Avrebbe voluto aprire piano piano la finestra e riuscire a prenderla fra le mani, senza spaventarla, e passarla a Irene, per farle vedere quanto era bella, la primavera.
Lamberto scrutò l’orologio del nonno. Le lancette dorate indicavano le quattro e mezza.

Giacomo Balla, Volo di rondini (studio), 1913 ca.

 

Lamberto ha tredici anni e lanciare sguardi è una delle sue specialità, quella che prelude alle altre: fare mente locale su un soggetto o una situazione, recarsi dal nonno al cimitero per confrontarsi con lui, tornare a casa a mangiare una fetta di torta alle mandorle e poi nascondersi nella sua camera per dedicarsi alla specialità delle specialità: disegnare per capire chi è, cosa vuole davvero ed è disposto a fare per ottenerlo, cosa è giusto o sbagliato.
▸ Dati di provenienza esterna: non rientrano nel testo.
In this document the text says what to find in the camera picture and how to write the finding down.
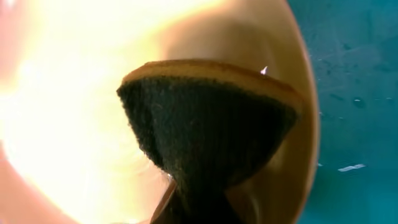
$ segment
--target black fuzzy material
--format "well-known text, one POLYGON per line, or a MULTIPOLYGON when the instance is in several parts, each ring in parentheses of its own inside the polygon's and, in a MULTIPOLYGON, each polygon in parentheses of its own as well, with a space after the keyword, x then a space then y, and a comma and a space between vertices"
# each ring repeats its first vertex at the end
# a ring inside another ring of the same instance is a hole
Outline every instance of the black fuzzy material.
POLYGON ((177 182, 180 223, 208 223, 218 203, 231 212, 220 195, 265 165, 297 119, 275 99, 204 78, 147 77, 118 95, 140 148, 177 182))

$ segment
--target cream-colored plate
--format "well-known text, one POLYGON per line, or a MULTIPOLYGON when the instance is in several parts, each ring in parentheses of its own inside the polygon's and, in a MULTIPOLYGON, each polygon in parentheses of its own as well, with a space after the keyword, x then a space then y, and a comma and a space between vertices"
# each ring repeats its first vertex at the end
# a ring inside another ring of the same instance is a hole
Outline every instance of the cream-colored plate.
MULTIPOLYGON (((296 219, 316 168, 318 113, 305 47, 285 1, 23 4, 34 29, 18 58, 15 91, 0 98, 2 138, 15 169, 64 213, 93 224, 151 217, 169 181, 138 150, 115 91, 145 62, 196 57, 257 71, 267 66, 268 75, 306 99, 303 119, 270 164, 228 192, 231 201, 250 202, 260 223, 296 219)), ((14 189, 8 193, 18 195, 14 189)))

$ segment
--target teal surface
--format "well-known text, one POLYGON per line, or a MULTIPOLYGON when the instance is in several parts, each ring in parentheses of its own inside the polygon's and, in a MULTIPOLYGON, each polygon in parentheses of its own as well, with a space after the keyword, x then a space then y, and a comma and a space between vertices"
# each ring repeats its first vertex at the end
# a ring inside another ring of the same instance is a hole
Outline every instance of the teal surface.
POLYGON ((398 0, 289 3, 315 71, 322 132, 299 223, 398 223, 398 0))

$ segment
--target blue table
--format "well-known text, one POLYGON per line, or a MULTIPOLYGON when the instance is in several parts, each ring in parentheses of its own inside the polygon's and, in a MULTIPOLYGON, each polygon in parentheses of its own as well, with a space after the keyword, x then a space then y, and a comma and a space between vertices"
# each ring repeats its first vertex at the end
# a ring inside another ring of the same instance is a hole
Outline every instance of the blue table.
POLYGON ((398 223, 398 0, 289 3, 312 60, 322 132, 299 223, 398 223))

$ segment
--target bright light
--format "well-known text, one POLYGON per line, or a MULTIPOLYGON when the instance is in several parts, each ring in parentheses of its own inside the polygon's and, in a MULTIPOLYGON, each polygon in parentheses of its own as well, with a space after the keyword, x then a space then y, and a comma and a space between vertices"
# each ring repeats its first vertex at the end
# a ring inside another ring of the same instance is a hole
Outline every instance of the bright light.
POLYGON ((216 1, 34 2, 40 41, 21 59, 17 91, 0 101, 8 156, 82 223, 149 219, 169 180, 138 149, 115 91, 158 57, 146 34, 216 1))
Lamberto Turchetti è il protagonista del romanzo Dove si nascondono le rondini di Enrico Losso, edito da Garzanti nella collana Narratori Moderni.

Si sarebbe tentati di definirlo un romanzo storico di formazione; da un certo punto di vista lo è, laddove si sviluppa, capitolo per capitolo, il percorso di crescita di un ragazzino di provincia, che sfreccia con Arancia Meccanica, la sua bicicletta, su e giù per la Discesa Deserta o l’Erta dei Muli, le colline del suo Veneto, che è anche e soprattutto il Veneto dell’autore.

 

D’altro canto, però, cristallizzare il romanzo in una categoria ben precisa non rende onore alla scelta di raccontare una storia individuale che si innesta coraggiosamente nella Storia d’Italia.

Se, da un lato, Enrico Losso ambienta a San Barbaso, un paese immaginario della provincia di Treviso, le vicende di un ragazzino preso in giro dai compagni, ridicolizzato sia in classe che durante le partite di calcio o le scorribande in bicicletta, che annaspa fra il desiderio di essere accettato e l’istinto a proteggersi, disegnando, dall’altro lo catapulta nel tempo storico più difficile che l’Italia del XX secolo abbia vissuto, dopo la seconda guerra mondiale: gli anni di piombo.

La sua storia nella Storia prende avvio dall’incontro con Irene Zucchi, trentenne romana, brigatista rossa, che si nasconde in un casolare a qualche chilometro da San Barbaso, dalla scoperta di un volantino delle Brigate Rosse, che Lamberto si porta via, dalla lettura di articoli dei quotidiani e dall’ascolto dei servizi del telegiornale.

Paul Cézanne, Il ragazzo con il panciotto rosso, 1888, Zurigo, Fondazione Bührle

Lamberto vuole capire chi sono le Brigate Rosse, capire in che mondo sta vivendo. Lo fa con i mezzi che ha a disposizione e con quelli che Irene gli fa scoprire, primo fra tutti, l’invito a pensare e decidere con la sua testa.

In un crescendo di consapevolezza e formazione della coscienza, Lamberto fa esperienza del lottare, del combattere, dell’essere sconfitto e poi vincere per le proprie idee.

Quale mezzo espressivo Enrico Losso rende protagonista del suo romanzo, al pari di Lamberto e Irene?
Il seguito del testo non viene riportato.